Without waiting for a reply, he turns toward the steel door at the back of the command center and walks into the staging bay. I follow immediately.

Six men are already there. They are the same shadows I saw at the museum—ex-military, efficient, and currently stripped to their T-shirts as they check their gear. They stop as Cassian enters. The temperature in the room seems to drop.

“Change of plans,” he says. His voice is flat. “We aren’t defensive anymore. We’re hitting the city.”

A man named Kael, whose arms are a map of scar tissue, stops mid-load on his rifle. “The city? The NYPD is still crawling over Midtown. What’s the target?”

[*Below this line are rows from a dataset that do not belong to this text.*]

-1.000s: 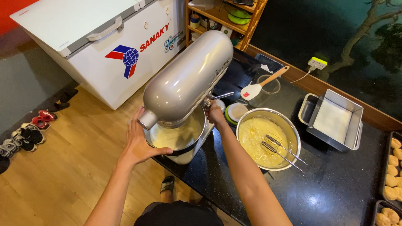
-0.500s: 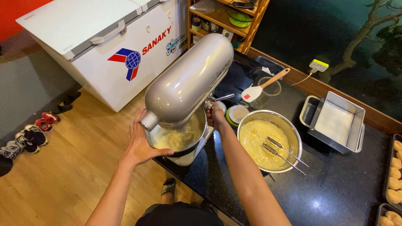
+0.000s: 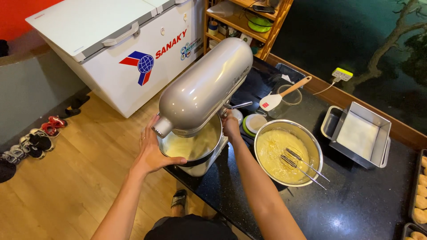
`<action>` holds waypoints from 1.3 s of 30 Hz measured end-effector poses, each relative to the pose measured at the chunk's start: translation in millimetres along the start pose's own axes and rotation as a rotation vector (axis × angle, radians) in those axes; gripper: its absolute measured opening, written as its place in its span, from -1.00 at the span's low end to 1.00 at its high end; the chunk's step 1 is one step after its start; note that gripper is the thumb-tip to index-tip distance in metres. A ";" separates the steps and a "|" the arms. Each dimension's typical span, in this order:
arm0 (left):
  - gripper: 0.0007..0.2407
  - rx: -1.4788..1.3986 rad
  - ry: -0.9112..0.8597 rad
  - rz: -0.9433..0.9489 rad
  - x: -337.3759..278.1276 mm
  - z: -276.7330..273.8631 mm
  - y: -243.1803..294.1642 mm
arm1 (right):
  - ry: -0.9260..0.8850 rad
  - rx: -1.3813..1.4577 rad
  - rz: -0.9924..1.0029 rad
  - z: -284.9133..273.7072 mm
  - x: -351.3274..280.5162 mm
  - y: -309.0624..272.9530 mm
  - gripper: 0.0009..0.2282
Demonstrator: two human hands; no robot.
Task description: Cleaning a bowl, pouring liquid ingredients, and setting up a stand mixer to mix batter or cream.
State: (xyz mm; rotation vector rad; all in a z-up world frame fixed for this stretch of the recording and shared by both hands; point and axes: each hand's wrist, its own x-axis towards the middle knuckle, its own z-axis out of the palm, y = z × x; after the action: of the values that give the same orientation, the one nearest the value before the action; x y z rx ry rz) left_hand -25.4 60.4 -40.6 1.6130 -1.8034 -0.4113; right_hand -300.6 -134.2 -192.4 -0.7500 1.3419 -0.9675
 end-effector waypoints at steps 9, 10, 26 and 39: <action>0.31 0.002 0.031 0.038 -1.5 1.7 -2.9 | -0.209 0.094 0.224 -10.0 -2.4 -6.1 -0.38; 0.31 0.002 0.027 0.038 -1.5 1.2 -2.7 | -0.207 0.097 0.226 -10.9 -2.0 1.4 -0.38; 0.19 0.019 0.004 0.119 -0.1 5.8 -2.5 | -0.188 0.289 0.427 -68.7 -180.3 134.8 -0.63; 0.07 0.042 -0.032 0.106 -3.7 18.7 -16.5 | -0.283 0.250 0.252 -75.8 -231.8 91.6 -0.69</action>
State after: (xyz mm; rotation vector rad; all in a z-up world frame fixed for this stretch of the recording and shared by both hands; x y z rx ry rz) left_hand -25.4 57.1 -65.6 1.5386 -1.9238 -0.3543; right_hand -355.8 120.1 -179.5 -0.4916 1.0172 -0.7769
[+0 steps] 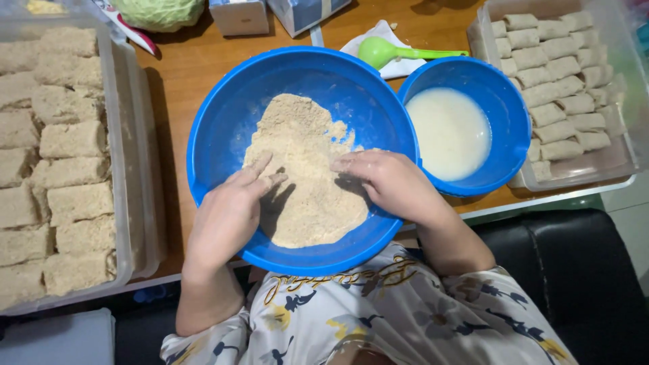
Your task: Dipping pastry rolls in liquid and coating them in breadcrumbs.
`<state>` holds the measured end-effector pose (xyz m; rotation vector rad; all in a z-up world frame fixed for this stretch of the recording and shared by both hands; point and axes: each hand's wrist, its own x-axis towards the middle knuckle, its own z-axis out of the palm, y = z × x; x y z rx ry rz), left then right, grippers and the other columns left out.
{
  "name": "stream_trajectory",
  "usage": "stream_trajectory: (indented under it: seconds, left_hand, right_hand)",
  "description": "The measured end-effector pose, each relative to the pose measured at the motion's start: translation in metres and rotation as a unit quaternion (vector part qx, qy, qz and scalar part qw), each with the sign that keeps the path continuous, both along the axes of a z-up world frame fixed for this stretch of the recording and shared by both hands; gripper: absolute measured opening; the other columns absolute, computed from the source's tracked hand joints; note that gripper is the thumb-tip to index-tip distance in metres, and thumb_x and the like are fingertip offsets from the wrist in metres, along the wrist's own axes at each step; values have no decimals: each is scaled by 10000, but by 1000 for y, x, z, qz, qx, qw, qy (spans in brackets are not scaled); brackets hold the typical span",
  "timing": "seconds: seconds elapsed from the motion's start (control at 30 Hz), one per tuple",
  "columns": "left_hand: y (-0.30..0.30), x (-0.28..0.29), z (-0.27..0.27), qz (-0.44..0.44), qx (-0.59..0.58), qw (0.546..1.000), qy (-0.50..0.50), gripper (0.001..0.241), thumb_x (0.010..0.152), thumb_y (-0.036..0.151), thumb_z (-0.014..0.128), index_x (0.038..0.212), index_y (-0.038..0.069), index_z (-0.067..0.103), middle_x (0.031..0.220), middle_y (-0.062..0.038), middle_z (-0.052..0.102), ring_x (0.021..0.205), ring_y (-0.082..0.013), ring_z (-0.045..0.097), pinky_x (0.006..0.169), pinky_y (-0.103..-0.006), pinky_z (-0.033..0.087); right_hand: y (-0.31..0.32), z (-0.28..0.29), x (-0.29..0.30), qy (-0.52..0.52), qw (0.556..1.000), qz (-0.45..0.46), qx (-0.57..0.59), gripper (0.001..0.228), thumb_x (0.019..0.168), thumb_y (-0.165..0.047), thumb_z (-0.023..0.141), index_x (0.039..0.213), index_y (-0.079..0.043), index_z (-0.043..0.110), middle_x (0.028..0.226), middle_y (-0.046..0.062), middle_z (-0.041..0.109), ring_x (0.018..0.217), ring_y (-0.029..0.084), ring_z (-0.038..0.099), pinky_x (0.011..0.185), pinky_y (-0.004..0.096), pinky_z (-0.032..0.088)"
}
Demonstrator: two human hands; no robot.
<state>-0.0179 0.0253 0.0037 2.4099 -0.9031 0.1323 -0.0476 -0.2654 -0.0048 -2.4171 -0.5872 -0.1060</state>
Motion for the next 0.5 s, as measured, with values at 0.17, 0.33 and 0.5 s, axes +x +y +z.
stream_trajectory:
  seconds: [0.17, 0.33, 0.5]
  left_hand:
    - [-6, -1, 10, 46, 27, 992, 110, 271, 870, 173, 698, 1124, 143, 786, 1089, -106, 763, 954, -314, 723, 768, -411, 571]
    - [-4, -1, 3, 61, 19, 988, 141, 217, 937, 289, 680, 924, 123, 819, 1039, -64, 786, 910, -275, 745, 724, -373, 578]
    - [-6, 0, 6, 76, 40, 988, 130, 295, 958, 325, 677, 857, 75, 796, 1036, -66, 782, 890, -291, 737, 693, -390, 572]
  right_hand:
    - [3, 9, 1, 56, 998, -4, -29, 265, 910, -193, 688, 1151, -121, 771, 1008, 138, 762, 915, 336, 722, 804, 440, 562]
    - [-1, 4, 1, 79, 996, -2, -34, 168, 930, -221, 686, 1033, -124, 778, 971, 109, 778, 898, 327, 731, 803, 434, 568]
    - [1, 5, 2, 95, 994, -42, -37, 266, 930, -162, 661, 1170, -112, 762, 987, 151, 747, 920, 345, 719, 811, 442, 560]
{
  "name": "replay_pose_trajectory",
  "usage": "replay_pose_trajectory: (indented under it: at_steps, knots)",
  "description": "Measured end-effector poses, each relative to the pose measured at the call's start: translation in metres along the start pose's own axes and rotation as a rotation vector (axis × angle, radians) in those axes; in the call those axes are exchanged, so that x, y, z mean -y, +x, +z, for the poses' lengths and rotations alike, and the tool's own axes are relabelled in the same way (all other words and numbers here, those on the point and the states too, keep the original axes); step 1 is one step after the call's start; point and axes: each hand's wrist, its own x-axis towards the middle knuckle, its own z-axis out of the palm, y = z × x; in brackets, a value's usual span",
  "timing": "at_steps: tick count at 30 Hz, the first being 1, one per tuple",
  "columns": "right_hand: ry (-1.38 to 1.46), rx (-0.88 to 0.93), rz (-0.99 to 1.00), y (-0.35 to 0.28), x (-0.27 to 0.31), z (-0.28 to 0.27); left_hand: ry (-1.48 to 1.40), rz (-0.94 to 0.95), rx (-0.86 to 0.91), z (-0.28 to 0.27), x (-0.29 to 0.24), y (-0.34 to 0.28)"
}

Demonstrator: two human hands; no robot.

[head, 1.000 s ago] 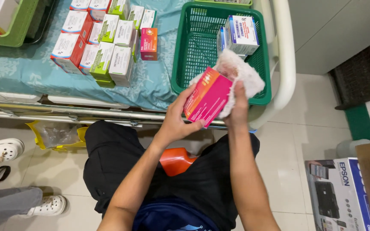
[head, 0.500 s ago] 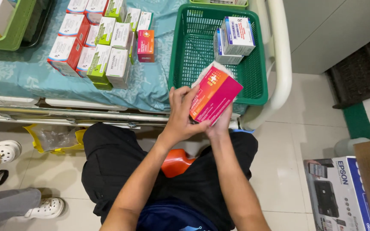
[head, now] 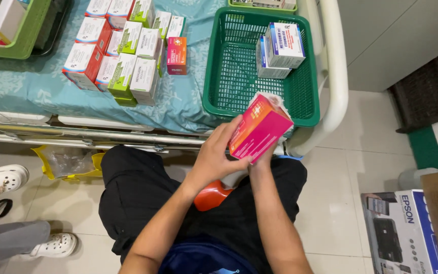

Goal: The person sits on a low stool and wipes several small medicine boxes with a white cloth. They pick up each box from a green basket, wipe it thoroughly, and place it on a nearby bed. The person handles boxes of different colors and sizes one at a time.

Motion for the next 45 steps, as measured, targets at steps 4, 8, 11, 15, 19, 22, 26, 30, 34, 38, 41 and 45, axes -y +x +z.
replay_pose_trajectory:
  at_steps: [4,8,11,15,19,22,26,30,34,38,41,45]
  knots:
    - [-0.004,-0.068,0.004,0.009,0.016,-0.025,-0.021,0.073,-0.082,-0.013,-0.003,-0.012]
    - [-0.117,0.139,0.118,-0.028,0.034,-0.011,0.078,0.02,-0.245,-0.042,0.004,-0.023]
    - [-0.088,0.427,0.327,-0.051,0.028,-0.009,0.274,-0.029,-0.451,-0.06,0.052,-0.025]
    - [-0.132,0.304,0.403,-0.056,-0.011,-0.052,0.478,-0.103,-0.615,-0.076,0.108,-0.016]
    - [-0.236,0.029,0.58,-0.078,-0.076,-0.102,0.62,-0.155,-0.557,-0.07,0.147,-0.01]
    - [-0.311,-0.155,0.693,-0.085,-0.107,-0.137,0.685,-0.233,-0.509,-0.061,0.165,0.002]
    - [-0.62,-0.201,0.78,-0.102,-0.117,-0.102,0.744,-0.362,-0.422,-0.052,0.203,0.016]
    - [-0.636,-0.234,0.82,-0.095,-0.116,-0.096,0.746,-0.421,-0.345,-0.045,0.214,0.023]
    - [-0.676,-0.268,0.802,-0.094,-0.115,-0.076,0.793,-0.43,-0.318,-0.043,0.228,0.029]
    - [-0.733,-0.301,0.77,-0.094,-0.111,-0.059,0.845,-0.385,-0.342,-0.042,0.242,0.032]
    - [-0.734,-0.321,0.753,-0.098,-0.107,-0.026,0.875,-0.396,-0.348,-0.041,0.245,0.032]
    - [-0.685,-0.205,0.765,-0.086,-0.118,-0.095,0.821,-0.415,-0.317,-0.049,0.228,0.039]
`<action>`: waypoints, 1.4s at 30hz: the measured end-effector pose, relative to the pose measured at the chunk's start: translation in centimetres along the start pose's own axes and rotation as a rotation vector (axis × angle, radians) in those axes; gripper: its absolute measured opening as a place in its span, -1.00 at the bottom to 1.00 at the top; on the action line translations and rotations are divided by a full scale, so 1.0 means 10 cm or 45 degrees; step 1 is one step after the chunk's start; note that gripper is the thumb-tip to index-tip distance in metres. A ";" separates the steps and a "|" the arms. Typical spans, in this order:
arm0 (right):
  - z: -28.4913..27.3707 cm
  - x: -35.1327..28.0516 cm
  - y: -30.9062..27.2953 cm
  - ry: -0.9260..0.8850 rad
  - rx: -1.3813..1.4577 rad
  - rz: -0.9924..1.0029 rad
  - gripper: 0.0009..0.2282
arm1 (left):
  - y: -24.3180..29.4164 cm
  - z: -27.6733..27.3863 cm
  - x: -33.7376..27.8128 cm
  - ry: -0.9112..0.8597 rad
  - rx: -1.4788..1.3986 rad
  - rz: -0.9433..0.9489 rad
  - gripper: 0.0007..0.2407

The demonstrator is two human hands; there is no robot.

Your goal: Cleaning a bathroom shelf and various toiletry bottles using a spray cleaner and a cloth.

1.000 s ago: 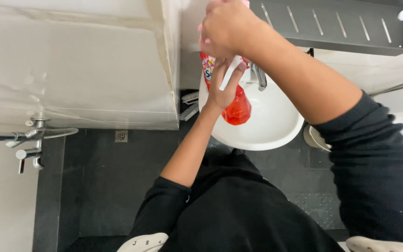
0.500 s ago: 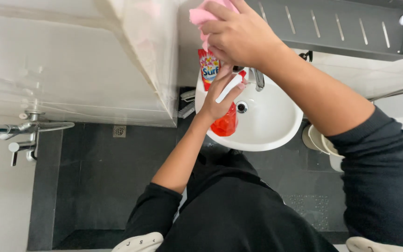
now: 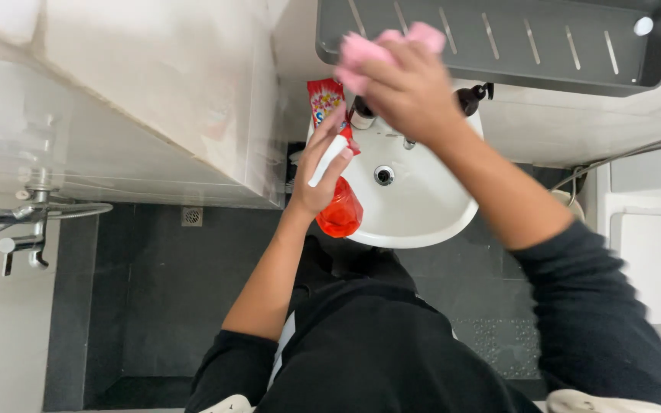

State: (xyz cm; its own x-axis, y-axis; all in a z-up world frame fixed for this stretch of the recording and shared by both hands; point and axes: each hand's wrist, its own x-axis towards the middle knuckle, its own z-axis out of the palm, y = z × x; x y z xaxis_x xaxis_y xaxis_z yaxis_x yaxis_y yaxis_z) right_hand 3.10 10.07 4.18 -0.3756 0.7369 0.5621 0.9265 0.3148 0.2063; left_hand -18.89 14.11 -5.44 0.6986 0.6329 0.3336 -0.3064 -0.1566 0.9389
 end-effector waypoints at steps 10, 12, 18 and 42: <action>-0.03 -0.08 0.14 0.116 -0.057 0.222 -0.64 | 0.01 0.03 -0.01 0.083 0.161 0.045 -0.78; -0.18 -0.66 0.51 0.073 -0.146 0.294 -0.72 | 0.06 0.11 0.05 0.040 0.161 0.021 -0.78; -0.85 -1.82 1.10 -0.092 -0.352 0.429 -0.70 | 0.06 0.53 0.25 -0.101 0.136 -0.002 -0.79; -1.21 -2.55 1.93 0.721 1.503 1.933 -0.88 | 0.04 2.27 0.94 -0.087 0.142 0.066 -0.85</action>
State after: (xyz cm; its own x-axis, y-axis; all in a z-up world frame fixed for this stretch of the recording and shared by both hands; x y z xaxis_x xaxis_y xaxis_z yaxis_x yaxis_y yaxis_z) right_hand 30.85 -9.86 3.50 0.8190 0.5694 -0.0707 -0.1359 0.0727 -0.9880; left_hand 2.26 2.79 0.04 0.7272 0.5694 0.3833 -0.2721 -0.2735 0.9226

“Judge William Hale,” Cassian says.

The men look at each other. They know the Judge. In their world, Hale is the infrastructure—the reason their warrants disappear and their shipments clear the docks.

“Hale is the benefactor,” Kael says, his voice low. “You’re talking about hitting the man who keeps us out of a cage.”

“I’m talking about hitting a man who tried to burn this house with you inside,” Cassian counters. He steps into Kael’s space, forcing the man to look up. “He targeted this network. He used the Syndicate to liquidate his remaining assets. Meaning us. He’s closing the books, Kael. If we don’t drop him tonight, there won’t be anyone left to clear your warrants because you’ll be dead or buried.”